I would like to share the main contents of the agreement below:
"I, [Name] s/o [Father's Name], hereby undertake not to join employment or be associated in any manner with any organization or organizations competing with the company or newly formed organizations likely to compete with the company, for a period of five years on cessation of my employment, however caused.
In the event I join a competing business organization or associate myself with such an organization in any capacity, I agree to pay liquidated damages of Rs [Amount] forthwith without demur. I realize that the company can also file a suit against me in an appropriate court and obtain an order of restraint against my association with competitors.

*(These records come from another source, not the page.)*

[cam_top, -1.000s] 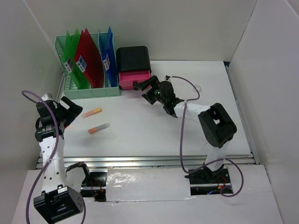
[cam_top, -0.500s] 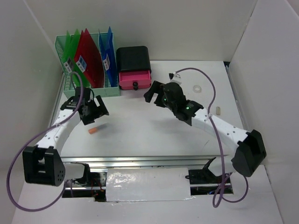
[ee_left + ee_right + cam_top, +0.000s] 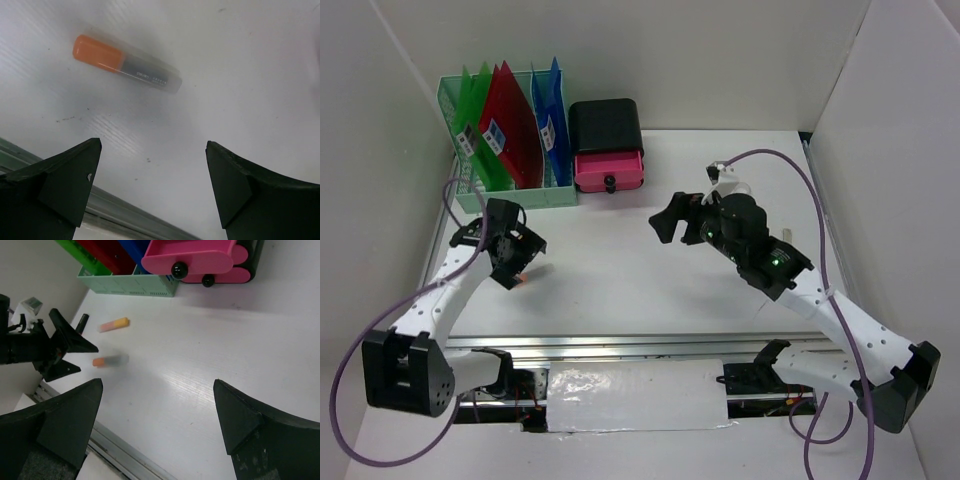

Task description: Organize the desk

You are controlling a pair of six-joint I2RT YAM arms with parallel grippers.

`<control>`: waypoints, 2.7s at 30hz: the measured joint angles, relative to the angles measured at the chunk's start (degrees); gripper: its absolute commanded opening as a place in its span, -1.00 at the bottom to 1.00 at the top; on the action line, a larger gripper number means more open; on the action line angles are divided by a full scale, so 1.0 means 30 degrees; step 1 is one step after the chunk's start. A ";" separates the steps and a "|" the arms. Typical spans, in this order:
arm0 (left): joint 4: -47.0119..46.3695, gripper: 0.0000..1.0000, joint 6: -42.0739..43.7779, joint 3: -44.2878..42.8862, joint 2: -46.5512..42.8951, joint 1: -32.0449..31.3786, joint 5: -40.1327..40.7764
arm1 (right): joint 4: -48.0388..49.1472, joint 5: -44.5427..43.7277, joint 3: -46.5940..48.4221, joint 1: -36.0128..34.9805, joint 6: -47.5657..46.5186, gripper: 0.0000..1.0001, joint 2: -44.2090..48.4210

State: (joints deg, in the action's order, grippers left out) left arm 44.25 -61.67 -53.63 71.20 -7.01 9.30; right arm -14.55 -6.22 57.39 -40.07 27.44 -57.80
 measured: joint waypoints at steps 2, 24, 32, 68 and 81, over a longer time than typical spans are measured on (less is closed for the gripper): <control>0.0299 0.99 -0.2433 0.0401 -0.0969 0.0000 0.0444 | -0.0015 0.0386 -0.0189 0.0000 -0.0029 1.00 0.0058; 0.1428 0.92 -1.2560 -0.0525 0.6681 0.0430 0.2681 | -0.0466 0.1282 -0.1188 0.0007 -0.0539 0.99 0.2900; 0.1180 0.21 -1.3056 -0.0430 0.7723 0.0430 0.3504 | -0.0911 0.0809 -0.1515 0.0036 -0.0641 0.99 0.3825; -1.5664 -1.00 -0.9981 -0.8116 0.9770 -0.6805 0.6178 | -0.2397 -0.0561 -0.0823 0.3002 0.0408 1.00 0.2157; -1.6976 -0.34 -1.0265 -1.0054 1.0965 -0.6790 0.7300 | -0.2441 -0.0211 -0.0823 0.3038 0.0321 0.99 0.2171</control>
State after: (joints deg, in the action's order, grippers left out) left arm -6.68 -92.47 -83.79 104.09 -27.38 31.20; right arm -21.87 -6.85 54.92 -30.96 28.40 -51.29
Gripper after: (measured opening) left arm 0.351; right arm 0.996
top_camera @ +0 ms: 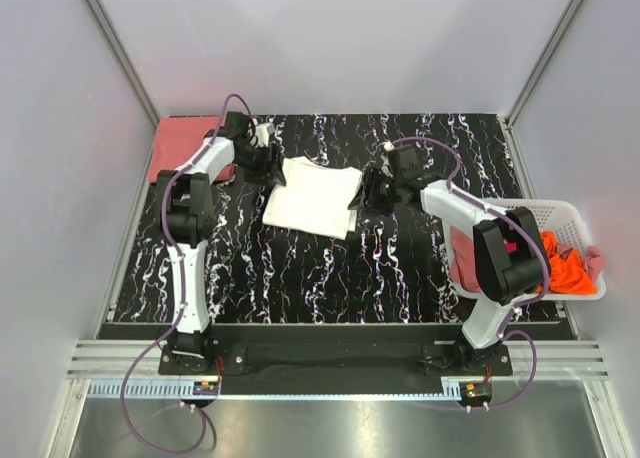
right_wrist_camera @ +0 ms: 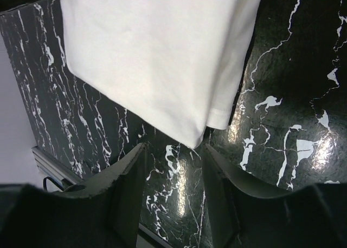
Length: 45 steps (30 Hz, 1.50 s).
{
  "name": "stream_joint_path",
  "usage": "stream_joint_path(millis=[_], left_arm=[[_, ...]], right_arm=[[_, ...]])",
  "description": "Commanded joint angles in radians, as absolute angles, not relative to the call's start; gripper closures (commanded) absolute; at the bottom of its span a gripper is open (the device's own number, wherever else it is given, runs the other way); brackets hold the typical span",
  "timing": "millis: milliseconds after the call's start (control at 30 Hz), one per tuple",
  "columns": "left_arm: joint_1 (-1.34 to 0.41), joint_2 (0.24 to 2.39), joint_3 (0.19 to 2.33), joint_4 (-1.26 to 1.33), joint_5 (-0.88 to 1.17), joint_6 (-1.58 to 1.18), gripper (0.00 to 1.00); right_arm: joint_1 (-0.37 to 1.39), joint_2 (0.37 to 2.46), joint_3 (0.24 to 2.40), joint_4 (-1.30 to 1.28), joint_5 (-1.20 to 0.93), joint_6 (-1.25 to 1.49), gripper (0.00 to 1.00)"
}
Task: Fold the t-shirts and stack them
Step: Neatly place the folded tshirt to the corner
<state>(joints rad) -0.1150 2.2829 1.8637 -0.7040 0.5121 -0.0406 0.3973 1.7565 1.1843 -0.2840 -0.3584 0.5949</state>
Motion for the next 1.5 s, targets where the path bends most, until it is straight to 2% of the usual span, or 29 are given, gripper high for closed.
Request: stream_joint_path(millis=[0,200,533,633,667,700,800,1100,1267,1467], left_arm=[[-0.107,2.307,1.922,-0.695,0.572,-0.029,0.32],[-0.112,2.367,1.922,-0.677,0.583,-0.058,0.33],[-0.137,2.419,1.934,-0.660,0.624,-0.126,0.43],[-0.147,2.416,1.919,-0.657,0.615,-0.141,0.57],[-0.152,2.415,1.916,-0.655,0.618,-0.138,0.66],[-0.161,2.408,1.913,-0.653,0.609,-0.143,0.81],[-0.179,2.335,1.899,-0.647,0.572,-0.163,1.00],[-0.204,2.076,1.861,-0.712,0.281,-0.196,1.00],[-0.207,2.005,1.845,-0.721,0.167,-0.170,1.00],[-0.204,1.990,1.930,-0.741,-0.004,-0.086,1.00]], right_arm=[[0.399,1.692,1.223,-0.296,-0.361,0.583,0.49],[0.399,1.678,1.233,-0.302,-0.365,0.589,0.49],[0.400,1.661,1.224,-0.310,-0.367,0.592,0.50],[0.399,1.649,1.221,-0.310,-0.367,0.591,0.50],[0.399,1.641,1.220,-0.311,-0.367,0.589,0.49],[0.400,1.635,1.218,-0.313,-0.365,0.589,0.49],[0.399,1.625,1.207,-0.313,-0.365,0.583,0.50],[0.400,1.595,1.203,-0.308,-0.377,0.594,0.50],[0.399,1.577,1.204,-0.310,-0.394,0.589,0.50],[0.400,1.569,1.223,-0.304,-0.411,0.584,0.49]])
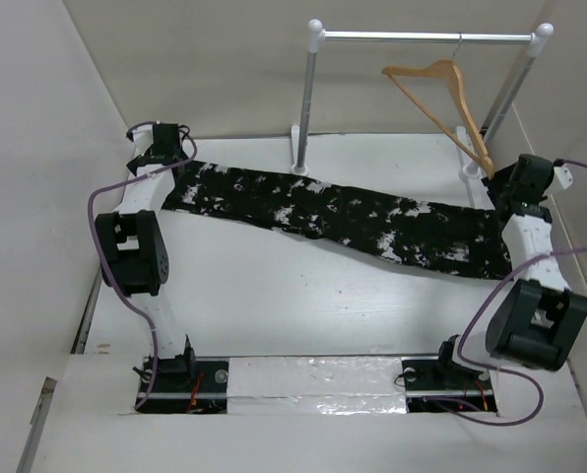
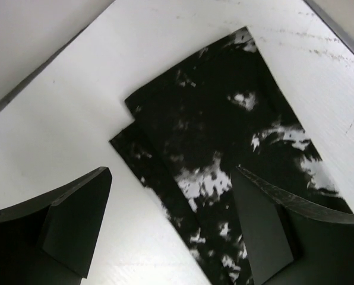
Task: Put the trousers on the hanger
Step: Fold the trousers at the center of the board.
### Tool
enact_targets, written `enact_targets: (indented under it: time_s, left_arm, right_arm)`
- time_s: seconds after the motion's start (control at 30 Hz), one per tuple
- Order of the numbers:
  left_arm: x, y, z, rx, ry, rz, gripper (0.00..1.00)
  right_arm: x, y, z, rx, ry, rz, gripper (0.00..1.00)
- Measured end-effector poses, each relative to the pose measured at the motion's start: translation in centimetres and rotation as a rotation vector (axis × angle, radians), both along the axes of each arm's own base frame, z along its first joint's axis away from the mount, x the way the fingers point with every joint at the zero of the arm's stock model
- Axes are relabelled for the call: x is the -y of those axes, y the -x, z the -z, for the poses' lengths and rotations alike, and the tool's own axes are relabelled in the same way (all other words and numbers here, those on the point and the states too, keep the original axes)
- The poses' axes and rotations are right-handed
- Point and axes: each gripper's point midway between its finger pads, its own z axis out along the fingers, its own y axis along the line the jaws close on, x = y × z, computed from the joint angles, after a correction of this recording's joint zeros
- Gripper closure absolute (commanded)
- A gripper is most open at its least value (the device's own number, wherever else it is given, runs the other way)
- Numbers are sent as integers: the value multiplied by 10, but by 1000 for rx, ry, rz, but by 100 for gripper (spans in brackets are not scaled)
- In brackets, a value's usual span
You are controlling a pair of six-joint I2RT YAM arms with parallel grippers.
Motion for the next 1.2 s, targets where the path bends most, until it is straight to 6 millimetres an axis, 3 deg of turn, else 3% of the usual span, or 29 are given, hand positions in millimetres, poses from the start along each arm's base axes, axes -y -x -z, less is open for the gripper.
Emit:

I am giving this undertaking on this day of [Date] voluntarily with full understanding of the consequences of the same."
Legal considerations:
I would like to mention here that, as per Section 27 of the Indian Contract Act, 1872 ("Contract Act"), every agreement by which anyone is restrained from exercising a lawful profession, trade, or business of any kind is, to that extent, void. The Indian courts have more or less adhered to the letter of the law and have given a consistent view, treating such clauses more as a concept of equity than a contract.
Observations of courts / Case laws:
The Supreme Court of India, while dealing with such a contractual issue in Superintendence Company of India (P) Ltd. v. Sh. Krishan Murgai, raised the question of whether a post-service restrictive covenant would fall within the mischief of Section 27 of the Contract Act. The court held that a contract, which had for its object a restraint of trade, was prima facie void. Even the Delhi High Court in Foods Ltd. and Others v. Bharat Coca-Cola Holdings Pvt. Ltd. & others observed, "It is well settled that such post-termination restraint, under Indian Law, is in violation of Section 27 of the Contract Act. Such contracts are unenforceable, void, and against public policy. What is prohibited by law cannot be permitted by Court's injunction."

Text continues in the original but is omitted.